Salt – a tasty danger

saltSalt is part of all of our lives. It is in the sea, it is in our body, it is in our food.  Salt is also very clever. Many of us will probably remember from school chemistry lessons that salt increases boiling points and lowers freezing points - hence we even use it to de-ice our roads in winter.

But most of all, salt is important for its taste. Even the Romans realised that bland boring food could be brought to life with the addition of this magic substance and in some periods of history it was deemed so important that it was taxed along with wine and tobacco.

Today though, medical science has advanced and health authorities are quite clear that too much salt is bad for us. Why is this and what can it do?

Salt is actually two chemical elements, a mixture of sodium and chloride. We all know how salt the sea is – the water became saline when, over millions of years, rain and rivers washed over rocks containing sodium chloride. They picked up sodium chloride elements and carried them down into the oceans of the earth. Some of the salt in the sea also came from undersea volcanoes and hydrothermal vents.
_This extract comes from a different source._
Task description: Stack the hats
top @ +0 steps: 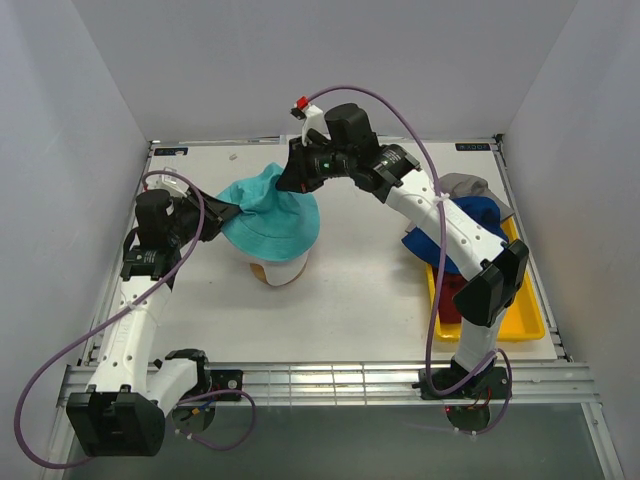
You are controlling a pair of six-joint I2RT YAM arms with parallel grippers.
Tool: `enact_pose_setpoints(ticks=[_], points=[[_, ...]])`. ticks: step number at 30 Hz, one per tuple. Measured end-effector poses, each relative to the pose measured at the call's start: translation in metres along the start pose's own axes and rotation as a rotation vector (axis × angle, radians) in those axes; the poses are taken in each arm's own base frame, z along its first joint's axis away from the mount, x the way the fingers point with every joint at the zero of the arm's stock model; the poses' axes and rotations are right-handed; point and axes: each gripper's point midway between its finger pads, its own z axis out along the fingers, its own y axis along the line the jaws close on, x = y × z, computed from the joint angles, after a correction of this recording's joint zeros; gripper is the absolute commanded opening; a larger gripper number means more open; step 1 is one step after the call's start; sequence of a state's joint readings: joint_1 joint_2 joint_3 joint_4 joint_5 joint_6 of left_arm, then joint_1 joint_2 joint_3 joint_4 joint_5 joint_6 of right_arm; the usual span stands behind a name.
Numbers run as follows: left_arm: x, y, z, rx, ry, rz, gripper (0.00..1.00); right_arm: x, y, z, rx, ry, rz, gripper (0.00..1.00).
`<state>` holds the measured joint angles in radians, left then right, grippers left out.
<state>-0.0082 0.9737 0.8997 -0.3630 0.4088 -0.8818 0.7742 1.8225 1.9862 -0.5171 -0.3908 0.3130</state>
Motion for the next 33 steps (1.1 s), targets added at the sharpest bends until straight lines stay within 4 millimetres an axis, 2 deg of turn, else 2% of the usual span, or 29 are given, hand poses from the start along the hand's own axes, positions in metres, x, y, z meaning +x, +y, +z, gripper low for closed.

To function properly, we all need a certain level of sodium in our bodies. It helps to maintain the concentration of body fluids at the correct levels and also is important in the transmission of electrical impulses in the nerves. It also helps cells to absorb nutrients. Salt is removed from the body through the kidneys into our urine.

But, like so many aspects of our body, balance is the key. It our levels of sodium are too high, then we will retain too much water to compensate and the volume of our bodily fluids increases.

It is generally thought that an over high level of salt and the resultant extra water stored in the body is linked to high blood pressure and also can contribute to a stroke if there are any weaknesses in the brain’s blood vessels.

How much salt is safe?

With so many foods laced with salt, it can be difficult to estimate how much we consume every day. Generally it is recommended that adults should eat no more than 6g of salt a day – they say if this was the average level of salt intake, heart attacks and strokes would be reduced by around 70,000 a year!

Most of us though eat around 10g of salt a day. This is because most of the salt we eat is hidden. Around three quarters of the salt we eat is in processed foods which have salt added before they reach our homes, foods like bread, biscuits, breakfast cereals, processed meats and prepared ready meals or takeaways. This can make it difficult to know how much salt we are eating. Only 20% of the salt we eat comes from cooking or using it at the dining table.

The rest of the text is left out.